SOURCE MATERIAL:
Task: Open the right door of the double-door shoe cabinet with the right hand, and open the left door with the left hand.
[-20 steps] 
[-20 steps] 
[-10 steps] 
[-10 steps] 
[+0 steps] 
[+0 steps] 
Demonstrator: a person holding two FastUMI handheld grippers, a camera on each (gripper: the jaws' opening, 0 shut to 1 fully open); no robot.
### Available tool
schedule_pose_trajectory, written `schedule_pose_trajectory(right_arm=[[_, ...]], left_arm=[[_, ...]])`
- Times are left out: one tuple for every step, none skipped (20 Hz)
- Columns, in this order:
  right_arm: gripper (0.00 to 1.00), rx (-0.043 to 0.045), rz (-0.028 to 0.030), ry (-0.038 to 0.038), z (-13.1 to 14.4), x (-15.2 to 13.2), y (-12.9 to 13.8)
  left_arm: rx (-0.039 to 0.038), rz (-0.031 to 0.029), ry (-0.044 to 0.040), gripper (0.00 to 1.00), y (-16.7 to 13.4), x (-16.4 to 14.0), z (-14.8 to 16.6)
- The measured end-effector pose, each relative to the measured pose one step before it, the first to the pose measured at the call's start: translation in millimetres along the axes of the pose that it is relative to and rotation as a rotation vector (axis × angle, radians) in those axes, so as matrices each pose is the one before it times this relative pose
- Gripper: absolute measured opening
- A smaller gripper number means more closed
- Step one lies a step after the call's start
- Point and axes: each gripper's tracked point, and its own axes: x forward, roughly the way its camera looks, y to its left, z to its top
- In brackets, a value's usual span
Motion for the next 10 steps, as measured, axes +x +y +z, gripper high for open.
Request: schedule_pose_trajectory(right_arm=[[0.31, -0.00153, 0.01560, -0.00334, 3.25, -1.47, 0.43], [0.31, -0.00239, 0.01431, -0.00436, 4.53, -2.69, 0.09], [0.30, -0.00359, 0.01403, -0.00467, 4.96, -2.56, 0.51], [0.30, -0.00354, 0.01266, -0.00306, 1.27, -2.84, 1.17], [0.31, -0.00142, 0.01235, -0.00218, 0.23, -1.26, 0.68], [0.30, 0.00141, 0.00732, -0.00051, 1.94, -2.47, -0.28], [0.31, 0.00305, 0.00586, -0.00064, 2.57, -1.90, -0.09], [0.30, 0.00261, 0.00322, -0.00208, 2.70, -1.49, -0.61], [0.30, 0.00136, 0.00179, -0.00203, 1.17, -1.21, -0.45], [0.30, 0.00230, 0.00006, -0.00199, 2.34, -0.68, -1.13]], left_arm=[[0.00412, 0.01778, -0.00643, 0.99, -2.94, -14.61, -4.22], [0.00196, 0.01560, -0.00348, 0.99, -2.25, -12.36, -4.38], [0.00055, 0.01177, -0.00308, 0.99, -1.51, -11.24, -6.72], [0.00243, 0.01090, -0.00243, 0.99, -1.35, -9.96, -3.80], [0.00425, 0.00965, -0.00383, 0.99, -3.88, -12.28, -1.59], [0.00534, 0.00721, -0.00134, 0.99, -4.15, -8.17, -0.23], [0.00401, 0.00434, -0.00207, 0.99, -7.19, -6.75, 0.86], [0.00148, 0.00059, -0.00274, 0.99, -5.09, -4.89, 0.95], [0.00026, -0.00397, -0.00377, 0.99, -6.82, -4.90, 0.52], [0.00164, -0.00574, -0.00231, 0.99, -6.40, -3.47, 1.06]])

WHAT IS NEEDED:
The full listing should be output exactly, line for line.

SOLUTION FOR THIS PROBLEM:
Task: Open the right door of the double-door shoe cabinet with the right hand, and open the left door with the left hand.
[-20 steps] 
[-20 steps] 
[-10 steps] 
[-10 steps] 
[+0 steps] 
[+0 steps] 
Demonstrator: a person holding two FastUMI handheld grippers, a camera on each (gripper: the jaws' opening, 0 shut to 1 fully open); no robot.
### Available tool
schedule_pose_trajectory, written `schedule_pose_trajectory(right_arm=[[_, ...]], left_arm=[[_, ...]])`
- Times are left out: one tuple for every step, none skipped (20 Hz)
- Columns, in this order:
  right_arm: gripper (0.00 to 1.00), rx (-0.043 to 0.045), rz (-0.028 to 0.030), ry (-0.038 to 0.038), z (-13.1 to 14.4), x (-15.2 to 13.2), y (-12.9 to 13.8)
  left_arm: rx (-0.039 to 0.038), rz (-0.031 to 0.029), ry (-0.044 to 0.040), gripper (0.00 to 1.00), y (-16.7 to 13.4), x (-16.4 to 14.0), z (-14.8 to 16.6)
- The measured end-effector pose, each relative to the measured pose one step before it, the first to the pose measured at the call's start: translation in millimetres along the axes of the pose that it is relative to and rotation as a rotation vector (axis × angle, radians) in those axes, so as matrices each pose is the one before it times this relative pose
- Gripper: absolute measured opening
- A smaller gripper number means more closed
- Step one lies a step after the call's start
- Point and axes: each gripper's tracked point, and its own axes: x forward, roughly the way its camera looks, y to its left, z to its top
- In brackets, a value's usual span
Motion for the next 10 steps, as measured, axes +x +y +z, gripper high for open.
Request: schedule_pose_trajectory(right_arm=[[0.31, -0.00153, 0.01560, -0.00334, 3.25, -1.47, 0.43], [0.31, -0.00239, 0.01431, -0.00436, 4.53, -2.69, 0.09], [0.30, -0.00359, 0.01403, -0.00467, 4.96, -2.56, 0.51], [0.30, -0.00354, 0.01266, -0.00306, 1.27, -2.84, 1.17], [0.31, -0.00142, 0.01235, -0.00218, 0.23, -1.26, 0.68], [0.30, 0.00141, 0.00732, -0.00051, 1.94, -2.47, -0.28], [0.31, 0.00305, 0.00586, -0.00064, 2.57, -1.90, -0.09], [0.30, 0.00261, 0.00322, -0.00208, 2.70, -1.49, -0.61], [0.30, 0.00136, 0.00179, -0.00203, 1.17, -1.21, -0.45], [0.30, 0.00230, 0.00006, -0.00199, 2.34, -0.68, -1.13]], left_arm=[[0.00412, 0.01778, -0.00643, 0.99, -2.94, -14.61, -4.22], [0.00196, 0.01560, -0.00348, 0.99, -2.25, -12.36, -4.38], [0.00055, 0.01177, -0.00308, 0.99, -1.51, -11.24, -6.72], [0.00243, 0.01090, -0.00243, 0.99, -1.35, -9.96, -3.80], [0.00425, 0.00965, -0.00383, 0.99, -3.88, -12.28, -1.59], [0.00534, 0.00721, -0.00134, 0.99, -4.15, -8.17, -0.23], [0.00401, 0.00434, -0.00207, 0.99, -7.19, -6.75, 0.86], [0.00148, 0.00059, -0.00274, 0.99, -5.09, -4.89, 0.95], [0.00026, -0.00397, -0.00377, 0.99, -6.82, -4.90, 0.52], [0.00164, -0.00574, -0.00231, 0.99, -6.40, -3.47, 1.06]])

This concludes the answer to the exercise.